Work to complete> Every line of the data below should be written out word for word.

Information supplied>
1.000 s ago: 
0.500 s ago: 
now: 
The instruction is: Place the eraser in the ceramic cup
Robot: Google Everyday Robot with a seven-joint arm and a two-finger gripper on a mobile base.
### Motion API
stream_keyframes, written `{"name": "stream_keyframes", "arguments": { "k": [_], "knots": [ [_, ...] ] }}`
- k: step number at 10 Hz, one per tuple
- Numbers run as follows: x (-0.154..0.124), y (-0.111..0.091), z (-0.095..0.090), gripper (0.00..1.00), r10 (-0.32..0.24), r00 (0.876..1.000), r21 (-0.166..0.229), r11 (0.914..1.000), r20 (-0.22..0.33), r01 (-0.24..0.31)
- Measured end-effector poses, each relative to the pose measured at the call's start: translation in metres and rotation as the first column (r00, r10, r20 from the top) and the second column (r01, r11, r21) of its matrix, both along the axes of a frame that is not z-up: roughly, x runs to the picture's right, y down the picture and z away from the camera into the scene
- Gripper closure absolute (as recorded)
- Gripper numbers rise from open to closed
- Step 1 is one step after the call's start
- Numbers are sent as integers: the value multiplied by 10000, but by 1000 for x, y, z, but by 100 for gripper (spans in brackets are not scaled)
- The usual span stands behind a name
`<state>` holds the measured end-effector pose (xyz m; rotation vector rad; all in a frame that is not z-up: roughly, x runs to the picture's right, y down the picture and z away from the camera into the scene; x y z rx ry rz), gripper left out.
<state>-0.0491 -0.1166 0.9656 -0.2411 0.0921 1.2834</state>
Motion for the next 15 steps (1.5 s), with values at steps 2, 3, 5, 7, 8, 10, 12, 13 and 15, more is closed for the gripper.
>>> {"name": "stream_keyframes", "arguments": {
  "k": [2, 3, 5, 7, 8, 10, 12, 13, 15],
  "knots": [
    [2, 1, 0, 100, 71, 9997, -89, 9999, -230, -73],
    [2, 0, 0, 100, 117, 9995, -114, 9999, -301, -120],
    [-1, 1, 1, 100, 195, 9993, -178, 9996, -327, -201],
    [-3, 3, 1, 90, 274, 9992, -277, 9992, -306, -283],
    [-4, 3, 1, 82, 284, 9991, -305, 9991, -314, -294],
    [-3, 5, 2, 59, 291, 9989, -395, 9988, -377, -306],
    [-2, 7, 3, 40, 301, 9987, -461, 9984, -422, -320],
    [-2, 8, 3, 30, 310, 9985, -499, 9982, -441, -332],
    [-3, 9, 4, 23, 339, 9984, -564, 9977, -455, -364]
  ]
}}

Answer to this exercise>
1.000 s ago: 
0.500 s ago: 
now: 
The instruction is: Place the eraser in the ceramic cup
Robot: Google Everyday Robot with a seven-joint arm and a two-finger gripper on a mobile base.
### Motion API
stream_keyframes, written `{"name": "stream_keyframes", "arguments": { "k": [_], "knots": [ [_, ...] ] }}`
- k: step number at 10 Hz, one per tuple
- Numbers run as follows: x (-0.154..0.124), y (-0.111..0.091), z (-0.095..0.090), gripper (0.00..1.00), r10 (-0.32..0.24), r00 (0.876..1.000), r21 (-0.166..0.229), r11 (0.914..1.000), r20 (-0.22..0.33), r01 (-0.24..0.31)
- Measured end-effector poses, each relative to the pose measured at the call's start: translation in metres and rotation as the first column (r00, r10, r20 from the top) and the second column (r01, r11, r21) of its matrix, both along the axes of a frame that is not z-up: roughly, x runs to the picture's right, y down the picture and z away from the camera into the scene
- Gripper closure absolute (as recorded)
- Gripper numbers rise from open to closed
- Step 1 is one step after the call's start
- Numbers are sent as integers: the value multiplied by 10000, but by 1000 for x, y, z, but by 100 for gripper (spans in brackets are not scaled)
- The usual span stands behind a name
`<state>` holds the measured end-effector pose (xyz m; rotation vector rad; all in a frame that is not z-up: roughly, x runs to the picture's right, y down the picture and z away from the camera into the scene; x y z rx ry rz), gripper left out.
<state>-0.0491 -0.1166 0.9656 -0.2411 0.0921 1.2834</state>
Motion for the next 15 steps (1.5 s), with values at steps 2, 3, 5, 7, 8, 10, 12, 13 and 15, more is closed for the gripper.
>>> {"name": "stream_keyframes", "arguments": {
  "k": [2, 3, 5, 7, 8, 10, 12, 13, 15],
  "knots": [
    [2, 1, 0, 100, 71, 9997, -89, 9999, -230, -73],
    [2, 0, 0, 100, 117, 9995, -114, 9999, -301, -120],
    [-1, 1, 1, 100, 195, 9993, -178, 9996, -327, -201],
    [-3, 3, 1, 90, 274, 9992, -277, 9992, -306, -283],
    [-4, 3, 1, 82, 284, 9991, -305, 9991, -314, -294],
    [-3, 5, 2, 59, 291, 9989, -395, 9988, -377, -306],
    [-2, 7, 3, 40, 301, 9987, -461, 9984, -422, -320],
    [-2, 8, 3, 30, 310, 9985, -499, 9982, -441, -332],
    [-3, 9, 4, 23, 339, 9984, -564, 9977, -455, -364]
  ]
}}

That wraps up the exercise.